That OOPS is from a -rc3-git1 Mandriva kernel, but the same thing
happens with you're latest tree.

I've reported it to vendor-sec but looks like it's only
present in 2.6.24-rcs and Ingo's CFS backports.

As Ingo's usually very responsive and he didn't answer me so
far I'm starting to think you can't reproduce this problem?

Anyway, the problem seems to be in sched_slice() called by
sys_sched_rr_get_interval():

time_slice = NS_TO_JIFFIES(sched_slice(cfs_rq_of(se), se));

sched_slice() will use 'cfs_rq->load.weight' as the base for a
division, which is zero for process 1.

The following hack fixes the problem for me.

-----

Index: linux-2.6.23/kernel/sched_fair.c
===================================================================
--- linux-2.6.23.orig/kernel/sched_fair.c
+++ linux-2.6.23/kernel/sched_fair.c
@@ -266,7 +266,8 @@ static u64 sched_slice(struct cfs_rq *cf
u64 slice = __sched_period(cfs_rq->nr_running);

slice *= se->load.weight;
- do_div(slice, cfs_rq->load.weight);
+ if (likely(cfs_rq->load.weight))
+ do_div(slice, cfs_rq->load.weight);

return slice;
}


--
Luiz Fernando N. Capitulino

2007-12-04 15:57:37

by Linus Torvalds

[permalink] [raw]
Subject: Re: [local DoS] Re: Linux 2.6.24-rc4



On Tue, 4 Dec 2007, Luiz Fernando N. Capitulino wrote:
>
> sched_rr_get_interval(1, NULL);

Looks like we have a zero "cfs_rq->load.weight".

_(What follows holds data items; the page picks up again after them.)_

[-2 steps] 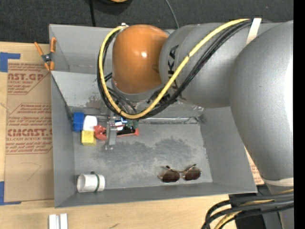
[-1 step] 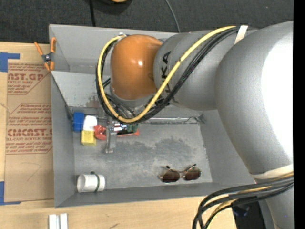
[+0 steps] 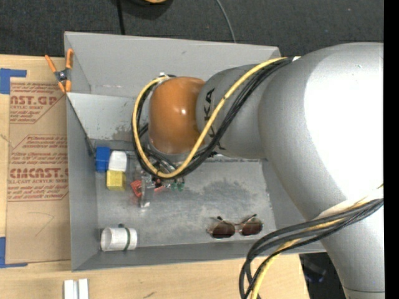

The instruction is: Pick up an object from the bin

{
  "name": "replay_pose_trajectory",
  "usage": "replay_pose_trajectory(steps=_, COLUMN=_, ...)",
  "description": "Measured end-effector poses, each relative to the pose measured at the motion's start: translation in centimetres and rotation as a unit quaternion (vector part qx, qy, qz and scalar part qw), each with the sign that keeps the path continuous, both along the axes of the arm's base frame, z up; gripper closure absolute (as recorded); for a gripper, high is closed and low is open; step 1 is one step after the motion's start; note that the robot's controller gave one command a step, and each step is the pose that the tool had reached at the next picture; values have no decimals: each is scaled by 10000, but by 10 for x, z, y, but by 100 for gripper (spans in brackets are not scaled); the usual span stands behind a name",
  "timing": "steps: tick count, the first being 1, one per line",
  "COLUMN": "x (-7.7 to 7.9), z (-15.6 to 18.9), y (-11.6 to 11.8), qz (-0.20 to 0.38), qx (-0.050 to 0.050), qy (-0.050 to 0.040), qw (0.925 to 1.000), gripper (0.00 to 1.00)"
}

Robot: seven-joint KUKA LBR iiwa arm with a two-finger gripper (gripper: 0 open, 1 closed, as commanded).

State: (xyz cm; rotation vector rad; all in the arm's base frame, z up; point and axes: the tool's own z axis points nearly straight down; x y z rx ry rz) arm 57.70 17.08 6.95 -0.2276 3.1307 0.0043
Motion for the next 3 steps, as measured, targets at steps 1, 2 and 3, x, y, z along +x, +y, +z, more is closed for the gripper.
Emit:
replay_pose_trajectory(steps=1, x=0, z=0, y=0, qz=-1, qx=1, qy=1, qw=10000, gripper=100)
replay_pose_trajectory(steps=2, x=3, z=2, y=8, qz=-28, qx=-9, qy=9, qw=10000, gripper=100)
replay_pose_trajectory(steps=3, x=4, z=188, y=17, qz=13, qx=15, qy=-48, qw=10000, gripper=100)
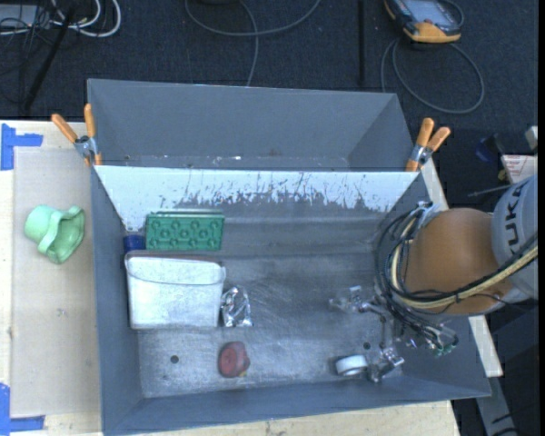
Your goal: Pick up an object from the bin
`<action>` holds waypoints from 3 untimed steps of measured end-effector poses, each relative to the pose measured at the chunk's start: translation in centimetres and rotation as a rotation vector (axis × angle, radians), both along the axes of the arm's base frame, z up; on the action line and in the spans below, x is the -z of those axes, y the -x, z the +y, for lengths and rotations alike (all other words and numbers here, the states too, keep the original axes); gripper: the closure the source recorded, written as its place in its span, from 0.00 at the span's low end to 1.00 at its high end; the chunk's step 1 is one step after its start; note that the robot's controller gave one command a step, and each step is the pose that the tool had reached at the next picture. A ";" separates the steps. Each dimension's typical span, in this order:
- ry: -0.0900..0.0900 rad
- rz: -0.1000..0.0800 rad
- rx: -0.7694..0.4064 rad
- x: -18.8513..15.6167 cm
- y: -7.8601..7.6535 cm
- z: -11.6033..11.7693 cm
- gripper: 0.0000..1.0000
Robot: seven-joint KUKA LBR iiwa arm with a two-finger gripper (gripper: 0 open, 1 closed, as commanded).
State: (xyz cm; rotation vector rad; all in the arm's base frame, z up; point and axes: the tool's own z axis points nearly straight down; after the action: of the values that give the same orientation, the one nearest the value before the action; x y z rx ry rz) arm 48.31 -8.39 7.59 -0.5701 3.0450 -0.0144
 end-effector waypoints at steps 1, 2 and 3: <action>0.003 0.037 -0.174 -10.6 -3.6 1.9 0.00; -0.002 0.010 0.048 -1.1 0.3 1.9 0.00; -0.001 0.049 0.044 -0.8 1.3 1.9 1.00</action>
Offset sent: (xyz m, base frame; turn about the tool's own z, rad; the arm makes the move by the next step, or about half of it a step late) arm 0.0333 0.0171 0.1030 -0.1724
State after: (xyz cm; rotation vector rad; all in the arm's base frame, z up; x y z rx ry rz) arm 47.03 -6.48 8.44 -0.5104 3.1040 -0.0012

Ingo? Both sched_slice() and __sched_slice() do a divide by the runqueue
weight, and at least dequeue_task_fair() explicitly checks for that being
zero, so clearly zero is a possible value. Hmm?

Linus

2007-12-04 16:00:32

by Ingo Molnar

[permalink] [raw]
Subject: Re: [local DoS] Re: Linux 2.6.24-rc4


* Linus Torvalds <[email protected]> wrote:

>
>
> On Tue, 4 Dec 2007, Luiz Fernando N. Capitulino wrote:
> >
> > sched_rr_get_interval(1, NULL);
>
> Looks like we have a zero "cfs_rq->load.weight".
>
> Ingo? Both sched_slice() and __sched_slice() do a divide by the
> runqueue weight, and at least dequeue_task_fair() explicitly checks
> for that being zero, so clearly zero is a possible value. Hmm?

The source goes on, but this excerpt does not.